Oluşan pozisyon DSG/YPG-PKK’ya büyük bir fırsat sunuyor.

Onlara yani DSG/YPG-PKK’ya göre; “Afrin bir kuşatma altında(!) ve bu kuşatmanın kırılması gerekiyor.”

Zaten PKK’da, “muhtemelen Rakka hizmeti karşılığında” ABD’den tam da bunu istiyor.

Hatta bunun 18 Mayıs 2016 tarihinde ABD Dış İşleri Bakanlığının 3 numarası ve aynı zamanda Obama’nın IŞİD’le Mücadele Özel Temsilcisi Bret McGurk’un Ayn el Arap (Kobani) ziyaretinde gündeme geldiği; “YPG’nin önceliğinin Rakka olmadığı, Fırat’ın batısındaki Afrin ve ve Ayn el Arap (Kobani) arasındaki bölgenin yani Cerablus-Azez ve Minbic bölgesinin kurtarılması” konusunda görüş bildirdiği ifade ediliyor.

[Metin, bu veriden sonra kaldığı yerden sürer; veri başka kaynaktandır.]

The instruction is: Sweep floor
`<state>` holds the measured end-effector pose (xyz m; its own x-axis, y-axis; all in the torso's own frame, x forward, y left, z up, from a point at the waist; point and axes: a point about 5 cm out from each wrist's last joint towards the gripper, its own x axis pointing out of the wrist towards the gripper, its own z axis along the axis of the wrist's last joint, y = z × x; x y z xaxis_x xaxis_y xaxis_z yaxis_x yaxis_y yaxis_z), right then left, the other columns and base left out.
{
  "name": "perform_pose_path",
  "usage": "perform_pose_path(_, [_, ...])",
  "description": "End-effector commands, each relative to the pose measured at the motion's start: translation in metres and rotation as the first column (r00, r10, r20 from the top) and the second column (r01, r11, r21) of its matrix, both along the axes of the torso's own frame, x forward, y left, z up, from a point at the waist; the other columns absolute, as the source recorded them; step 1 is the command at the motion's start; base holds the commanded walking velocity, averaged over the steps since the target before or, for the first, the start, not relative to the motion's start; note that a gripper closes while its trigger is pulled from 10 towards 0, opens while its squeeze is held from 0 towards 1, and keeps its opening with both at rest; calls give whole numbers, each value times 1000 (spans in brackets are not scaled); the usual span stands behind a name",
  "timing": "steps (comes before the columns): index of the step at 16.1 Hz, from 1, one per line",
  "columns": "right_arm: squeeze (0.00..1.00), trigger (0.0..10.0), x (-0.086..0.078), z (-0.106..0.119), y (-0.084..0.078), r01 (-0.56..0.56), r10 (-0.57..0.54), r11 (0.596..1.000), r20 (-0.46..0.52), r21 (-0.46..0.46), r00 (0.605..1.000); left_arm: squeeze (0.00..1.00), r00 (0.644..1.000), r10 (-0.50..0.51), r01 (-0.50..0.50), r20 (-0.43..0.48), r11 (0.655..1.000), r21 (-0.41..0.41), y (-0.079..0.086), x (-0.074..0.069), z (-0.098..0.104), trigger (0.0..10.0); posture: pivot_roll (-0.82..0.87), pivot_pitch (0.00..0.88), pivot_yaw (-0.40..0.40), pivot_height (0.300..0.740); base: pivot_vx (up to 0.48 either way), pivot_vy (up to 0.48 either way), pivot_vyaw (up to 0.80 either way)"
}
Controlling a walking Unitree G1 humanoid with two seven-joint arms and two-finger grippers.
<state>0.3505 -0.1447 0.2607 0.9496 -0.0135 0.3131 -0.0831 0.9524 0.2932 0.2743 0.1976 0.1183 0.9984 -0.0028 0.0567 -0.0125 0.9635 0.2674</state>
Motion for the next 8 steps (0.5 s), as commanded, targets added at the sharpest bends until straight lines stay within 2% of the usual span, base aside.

Yani PKK/YPG’ye göre; “Cerablus ve Afrin arasındaki sınır bölgelerinden, güneye uzanımındaki Membic Cebinden ve Azez-Mare hattından muhalifler ile IŞİD (DAİŞ)’in sökülüp atılması ve doğu-batı alanlarının birleşmesi gerekiyor.”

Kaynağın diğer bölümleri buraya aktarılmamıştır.